From the source, four binaries can be builded:
- ioda as a command line programm (joda)
- ioda as a server for client/server communicating over TCP sockets (jodad)
- ioda as a linkable library (libjodafulltext.so). Interfaces to C, Perl, Python and PHP are published within the source package
- ioda as a CGI programm. This is only a trunc which does no HTML-formatting
ioda is in a productive environment ie. as full text index to a Wikipedia mirror: http://lexikon.rhein-zeitung.de. Try a query with wildard (*) to force a search or use this link as an example:
((Albert or Alfred) and.1 Einstein) and /^Quant.+sprung/) not Schrödinger
Compiling and Installing
You can use the binares from the bin package immediatly under Linux.

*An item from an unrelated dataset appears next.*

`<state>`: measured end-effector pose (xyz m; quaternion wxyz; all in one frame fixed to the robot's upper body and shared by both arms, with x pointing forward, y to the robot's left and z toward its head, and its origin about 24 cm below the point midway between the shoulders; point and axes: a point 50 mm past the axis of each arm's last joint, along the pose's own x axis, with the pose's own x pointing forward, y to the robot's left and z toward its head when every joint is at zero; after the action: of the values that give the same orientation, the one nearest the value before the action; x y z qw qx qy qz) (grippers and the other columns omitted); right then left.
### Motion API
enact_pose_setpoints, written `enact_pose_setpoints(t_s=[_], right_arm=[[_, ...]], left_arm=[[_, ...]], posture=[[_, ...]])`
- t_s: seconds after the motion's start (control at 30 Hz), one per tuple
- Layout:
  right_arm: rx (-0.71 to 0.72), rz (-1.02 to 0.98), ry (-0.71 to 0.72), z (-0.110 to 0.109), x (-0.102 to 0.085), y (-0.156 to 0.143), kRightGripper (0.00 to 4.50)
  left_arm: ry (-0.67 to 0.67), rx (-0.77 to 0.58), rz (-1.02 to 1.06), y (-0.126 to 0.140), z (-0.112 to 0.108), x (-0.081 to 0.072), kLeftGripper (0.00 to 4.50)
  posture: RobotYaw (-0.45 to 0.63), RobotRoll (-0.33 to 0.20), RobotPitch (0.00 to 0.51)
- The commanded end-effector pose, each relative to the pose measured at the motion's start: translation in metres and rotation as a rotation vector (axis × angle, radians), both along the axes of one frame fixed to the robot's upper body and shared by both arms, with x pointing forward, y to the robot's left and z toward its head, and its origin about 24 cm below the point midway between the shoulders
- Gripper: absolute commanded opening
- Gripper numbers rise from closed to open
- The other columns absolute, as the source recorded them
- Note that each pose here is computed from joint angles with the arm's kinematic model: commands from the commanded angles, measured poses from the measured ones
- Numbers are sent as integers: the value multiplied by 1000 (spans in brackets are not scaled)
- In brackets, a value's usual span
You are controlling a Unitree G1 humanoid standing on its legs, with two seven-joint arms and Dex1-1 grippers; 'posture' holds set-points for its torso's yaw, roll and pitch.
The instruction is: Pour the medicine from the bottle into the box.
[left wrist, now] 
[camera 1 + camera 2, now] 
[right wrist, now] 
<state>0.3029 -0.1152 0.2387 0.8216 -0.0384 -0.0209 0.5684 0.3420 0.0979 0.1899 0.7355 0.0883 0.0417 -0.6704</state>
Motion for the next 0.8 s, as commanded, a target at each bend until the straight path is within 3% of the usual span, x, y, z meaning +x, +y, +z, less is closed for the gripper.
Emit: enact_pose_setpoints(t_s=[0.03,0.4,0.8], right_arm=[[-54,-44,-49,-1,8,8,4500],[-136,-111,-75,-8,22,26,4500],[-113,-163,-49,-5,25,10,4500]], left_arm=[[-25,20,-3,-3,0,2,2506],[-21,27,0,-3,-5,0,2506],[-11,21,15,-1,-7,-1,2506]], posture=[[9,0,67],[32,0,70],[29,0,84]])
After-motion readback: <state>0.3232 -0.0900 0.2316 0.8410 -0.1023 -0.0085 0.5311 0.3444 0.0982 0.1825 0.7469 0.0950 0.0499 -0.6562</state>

For compiling the sources, a Makefile is available in the source package. If you want to use the Perl and/or Python or PHP import modules, please install the source or the binary package first! To install all, your can extract the source package into one subdirectory. Call first "make" then "make install" from the master Makefile to do all in one. The Free Pascal Compiler ≥ 1.9.3 is needed (recent version is 2.0). Important: Switch the Delphi mode in the fpc config file on (-S2)! No other libraries are required for the binaries. At the moment, it is only guarantied that it runs under Linux. Under Windows, we have only tested read only until now. Theoretically it will be no or only little work to fit ioda for all other OS, which are supported by Free Pascal.